Of the 10 positive listings for lignin, only one was a moderate test result (Paper C). The other 9 were noted as slight or very slight test results.

2.3. Modeling

Modeling was carried out using the Solo software from Eigenvector Research Incorporated. The spectra were imported into the software and class assignments entered, first based solely on the results of the sizing in the paper. A second model was made including the known information about the sizing and the fiber types. A range of preprocessing conditions were tested to optimize the predictive capability of the model. The order of preprocessing steps does affect the outcome of the resultant model.

For spectral data, sources of variation that can obscure information of interest include measurement noise, baseline variation, and environmental CO₂ to name a few. These signals are often referred to as clutter and they make the modeling less robust. A strong model will show clustering within an assigned class, while individual classes are reasonably separated within the model space. Proper preprocessing can help minimize the clutter and tighten the clustering of the classes by just keeping the variance of interest in the data set and ignoring the variance that is not of interest.

For these spectra, the baselines were first corrected in OPUS using the rubber band method. Next, in Solo, a multiplicative signal correction (MSC) was applied as a weighted normalization treatment to remove magnitude variability. The MSC algorithm also performs a baseline removal, but better results were obtained using the OPUS baseline removal tool prior to importing the data into Solo. The weighted normalization treatment determines the weighting scale factor by regressing a measured spectrum against a reference spectrum calculated from the mean of the data, then correcting the spectrum using the slope and intercept of the fit. MSC can be applied to the mean or the median of the data.

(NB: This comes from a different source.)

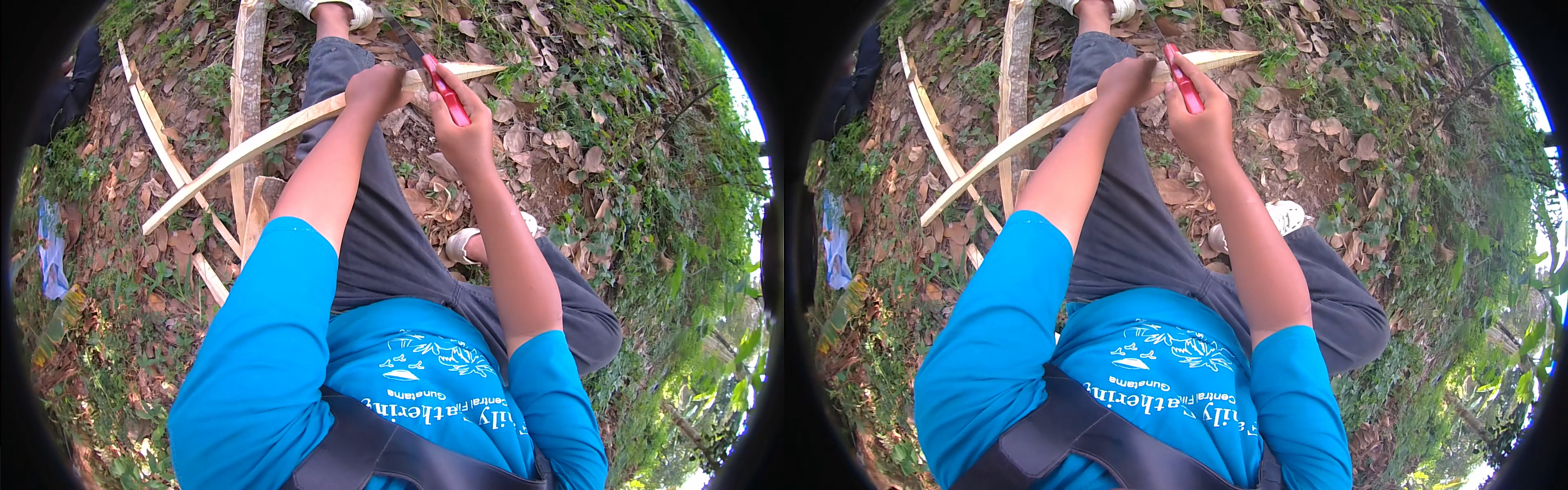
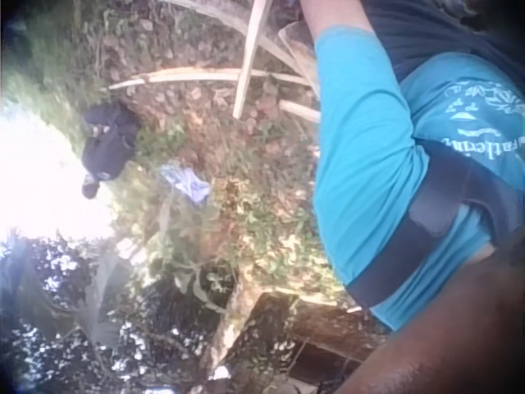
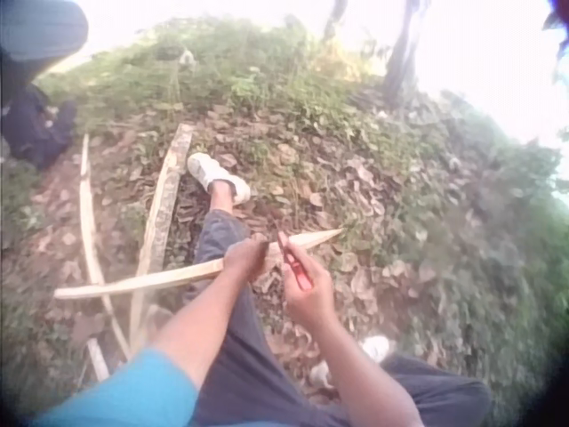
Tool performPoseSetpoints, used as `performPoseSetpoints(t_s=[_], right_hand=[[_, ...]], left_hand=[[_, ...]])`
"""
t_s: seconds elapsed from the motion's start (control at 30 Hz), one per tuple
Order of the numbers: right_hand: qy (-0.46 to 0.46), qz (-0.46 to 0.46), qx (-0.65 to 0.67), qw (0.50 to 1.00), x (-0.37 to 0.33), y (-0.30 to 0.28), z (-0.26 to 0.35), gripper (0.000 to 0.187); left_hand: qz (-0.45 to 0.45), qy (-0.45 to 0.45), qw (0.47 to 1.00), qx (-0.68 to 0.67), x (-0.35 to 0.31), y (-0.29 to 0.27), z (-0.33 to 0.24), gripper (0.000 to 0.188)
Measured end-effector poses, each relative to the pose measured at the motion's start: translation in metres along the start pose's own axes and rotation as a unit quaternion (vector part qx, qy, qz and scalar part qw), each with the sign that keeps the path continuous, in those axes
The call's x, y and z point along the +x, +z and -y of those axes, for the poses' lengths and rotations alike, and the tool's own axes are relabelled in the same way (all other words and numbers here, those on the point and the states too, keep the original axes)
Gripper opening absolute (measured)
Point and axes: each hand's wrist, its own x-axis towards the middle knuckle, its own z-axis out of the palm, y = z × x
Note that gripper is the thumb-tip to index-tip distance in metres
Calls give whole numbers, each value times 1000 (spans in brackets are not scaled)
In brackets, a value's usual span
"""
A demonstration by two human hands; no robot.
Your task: The person sits on the ground and uses a red folding saw to cut a piece of wood held between their legs. They saw through the wood to create a notch and then separate a thin strip from the main piece.
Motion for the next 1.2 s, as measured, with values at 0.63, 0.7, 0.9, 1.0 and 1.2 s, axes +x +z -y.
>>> performPoseSetpoints(t_s=[0.63, 0.7, 0.9, 1.0, 1.2], right_hand=[[-1, 20, -77, 997, -138, -76, 50, 48], [-9, 16, -43, 999, -94, -45, 32, 47], [10, 27, -30, 999, 12, 20, 10, 48], [-31, 24, -22, 999, 10, 20, 0, 48], [-13, 42, -48, 998, -74, -36, 27, 49]], left_hand=[[2, -29, 1000, 3, 6, 1, 0, 41], [-2, -28, 1000, 5, 0, 0, 3, 41], [16, -53, 998, -12, 2, -10, 6, 36], [10, -61, 998, -19, 11, -8, 11, 36], [9, -68, 998, -12, 15, 0, 17, 41]])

For this project the MSC (mean) algorithm was used.

Next, generalized least squares weighting (GLSW) was applied to the data. GLSW is a decluttering treatment where the data are weighted by the inverse square root of the clutter covariance. The weighting factor can be adjusted, with lower thresholds going further into the features from minor components. A GLSW threshold of 0.05 was found to give the tightest clustering of the classes with this data set. The GLSW algorithm shrinks the clutter dimensions without fully removing them, so any actual variance caught in the clutter calculation will still have some representation in the model. It does not account for magnitude difference, so it should be applied after a normalization process such as MSC.

“Clutter” is variance in the data that is not relevant to the question at hand. For example, in this case, the fiber type information would be “clutter”, since the question was about whether there was gelatin, lignin, or starch in the object. The same FTIR data could be arranged into classes based on the fiber type and then the gelatin, lignin, and starch signals would be the “clutter”.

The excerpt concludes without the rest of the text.